Please write out every record exactly, but keep any images out of it.

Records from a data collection
== Segment start ==

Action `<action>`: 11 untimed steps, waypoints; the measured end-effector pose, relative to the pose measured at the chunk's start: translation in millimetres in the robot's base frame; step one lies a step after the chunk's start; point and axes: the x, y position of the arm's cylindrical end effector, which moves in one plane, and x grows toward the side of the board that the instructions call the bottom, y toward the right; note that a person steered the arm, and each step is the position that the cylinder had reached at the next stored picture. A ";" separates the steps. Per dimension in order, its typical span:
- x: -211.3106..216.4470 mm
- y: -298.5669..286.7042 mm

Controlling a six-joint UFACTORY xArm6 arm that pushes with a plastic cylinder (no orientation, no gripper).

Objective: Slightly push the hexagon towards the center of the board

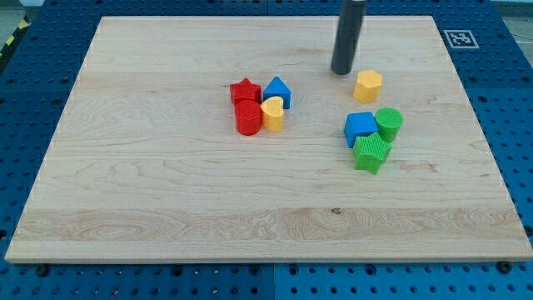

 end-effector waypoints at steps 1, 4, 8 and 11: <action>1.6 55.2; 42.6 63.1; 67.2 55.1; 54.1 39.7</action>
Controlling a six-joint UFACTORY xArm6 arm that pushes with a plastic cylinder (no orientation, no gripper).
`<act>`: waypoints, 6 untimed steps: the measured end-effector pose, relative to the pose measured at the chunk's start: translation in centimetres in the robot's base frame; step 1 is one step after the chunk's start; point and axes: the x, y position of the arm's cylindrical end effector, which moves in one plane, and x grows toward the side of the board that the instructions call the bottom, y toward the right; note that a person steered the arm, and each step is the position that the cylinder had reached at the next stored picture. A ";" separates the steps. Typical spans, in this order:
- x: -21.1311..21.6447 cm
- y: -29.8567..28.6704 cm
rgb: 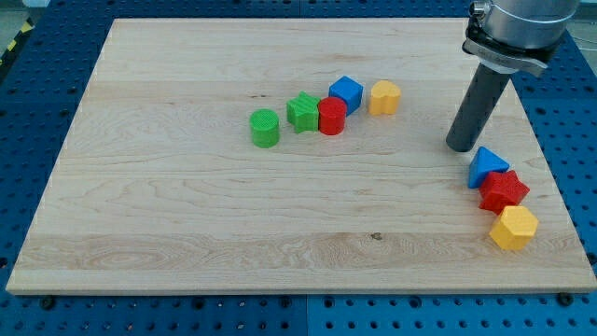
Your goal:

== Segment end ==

● Expected output
Action `<action>`: 11 untimed steps, waypoints; the measured end-effector pose, relative to the pose measured at the chunk's start: translation in millimetres in the robot's base frame; step one lies a step after the chunk's start; point and axes: the x, y position of the arm's cylindrical end effector, which moves in one plane, and x grows toward the side of the board that the instructions call the bottom, y toward the right; note that a person steered the arm, and each step is the position that the cylinder had reached at the next stored picture. A ";" separates the steps. Per dimension in order, its typical span:
- x: -211.3106..216.4470 mm
- y: -298.5669..286.7042 mm

Controlling a six-joint UFACTORY xArm6 arm that pushes with a plastic cylinder (no orientation, no gripper).

Objective: Slightly push the hexagon towards the center of the board


 end-effector waypoints at steps 1, 4, 8 and 11: <action>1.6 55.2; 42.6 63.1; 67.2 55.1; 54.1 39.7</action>
Controlling a six-joint UFACTORY xArm6 arm that pushes with a plastic cylinder (no orientation, no gripper).
`<act>`: waypoints, 6 untimed steps: the measured end-effector pose, relative to the pose measured at the chunk's start: translation in centimetres in the robot's base frame; step 1 is one step after the chunk's start; point and axes: the x, y position of the arm's cylindrical end effector, which moves in one plane, and x grows toward the side of the board that the instructions call the bottom, y toward the right; note that a person steered the arm, and each step is the position that the cylinder had reached at the next stored picture. A ";" separates the steps. Typical spans, in this order:
- x: -21.1311..21.6447 cm
- y: -29.8567..28.6704 cm
rgb: 
Your goal:

The response is now finished.